The Butterfly Effect is not merely to observe that chaotic systems are incredibly complex, and small changes in the starting conditions can result in different end points. This would theoretically still allow perfect prediction assuming the starting conditions could be accurately measured and enough processing power applied.


The consequence of the effect is specifically about modelling and simulations - that long-term simulation of chaotic systems is definitively impossible because it is literally impossible to measure every conceivable starting condition with perfect accuracy - the flap of the butterfly's wing is below the sampling resolution of the weather simulation's grid of data points of air pressure, wind speed etc.

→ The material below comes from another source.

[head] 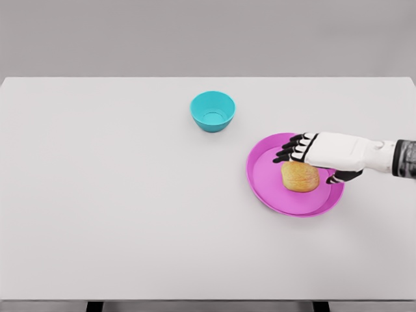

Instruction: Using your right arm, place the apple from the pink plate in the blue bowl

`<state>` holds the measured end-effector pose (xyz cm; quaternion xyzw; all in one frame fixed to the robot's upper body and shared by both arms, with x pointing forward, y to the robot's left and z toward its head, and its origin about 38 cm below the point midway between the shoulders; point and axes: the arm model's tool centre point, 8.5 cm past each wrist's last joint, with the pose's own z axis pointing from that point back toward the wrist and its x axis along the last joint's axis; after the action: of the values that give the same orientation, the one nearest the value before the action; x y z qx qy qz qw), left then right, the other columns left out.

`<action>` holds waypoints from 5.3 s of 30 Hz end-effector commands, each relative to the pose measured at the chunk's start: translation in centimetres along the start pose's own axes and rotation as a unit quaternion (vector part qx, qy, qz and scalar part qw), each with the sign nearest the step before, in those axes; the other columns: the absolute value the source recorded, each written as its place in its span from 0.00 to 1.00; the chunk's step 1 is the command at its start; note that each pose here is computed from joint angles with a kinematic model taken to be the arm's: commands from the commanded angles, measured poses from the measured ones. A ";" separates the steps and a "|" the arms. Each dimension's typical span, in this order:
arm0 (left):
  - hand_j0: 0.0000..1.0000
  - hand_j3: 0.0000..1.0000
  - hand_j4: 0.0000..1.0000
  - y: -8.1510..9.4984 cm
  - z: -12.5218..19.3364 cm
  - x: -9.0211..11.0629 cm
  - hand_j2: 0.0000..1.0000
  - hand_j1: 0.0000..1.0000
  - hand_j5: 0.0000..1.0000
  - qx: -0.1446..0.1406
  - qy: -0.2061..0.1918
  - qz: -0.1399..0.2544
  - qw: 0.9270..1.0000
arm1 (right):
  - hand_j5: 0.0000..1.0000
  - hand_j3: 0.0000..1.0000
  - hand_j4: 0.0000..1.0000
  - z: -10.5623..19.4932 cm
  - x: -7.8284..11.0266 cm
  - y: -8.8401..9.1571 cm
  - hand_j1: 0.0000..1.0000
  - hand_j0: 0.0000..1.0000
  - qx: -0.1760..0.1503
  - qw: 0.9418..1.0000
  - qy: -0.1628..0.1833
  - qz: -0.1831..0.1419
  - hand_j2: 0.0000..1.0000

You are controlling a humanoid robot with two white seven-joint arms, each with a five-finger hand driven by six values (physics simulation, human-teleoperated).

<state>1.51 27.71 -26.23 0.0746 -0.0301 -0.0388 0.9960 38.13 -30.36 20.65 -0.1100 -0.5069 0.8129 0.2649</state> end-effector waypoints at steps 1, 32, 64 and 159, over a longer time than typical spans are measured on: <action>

The pop science interpretation of the effect has broadened the generally-understood meaning to the point that it is rarely described in reference to simulations, and is just applied to observations of the real world (assuming that's not a simulation, of course) but it loses any real significance at that point. It's a fairly trivial observation to say that apparently small actions can result in larger consequences later on down the line - rightly, this is more the Snowball Effect - but without any ability to see what would have happened differently should the starting action have been slightly different, it doesn't tell you much. The vast majority of flapping butterfly wings probably have no effect on the weather in general, but it's impossible to tell.



If systems like the weather truly are unpredictable however many supercomputers we throw at the problem, then that is the real meaning of the Butterfly Effect.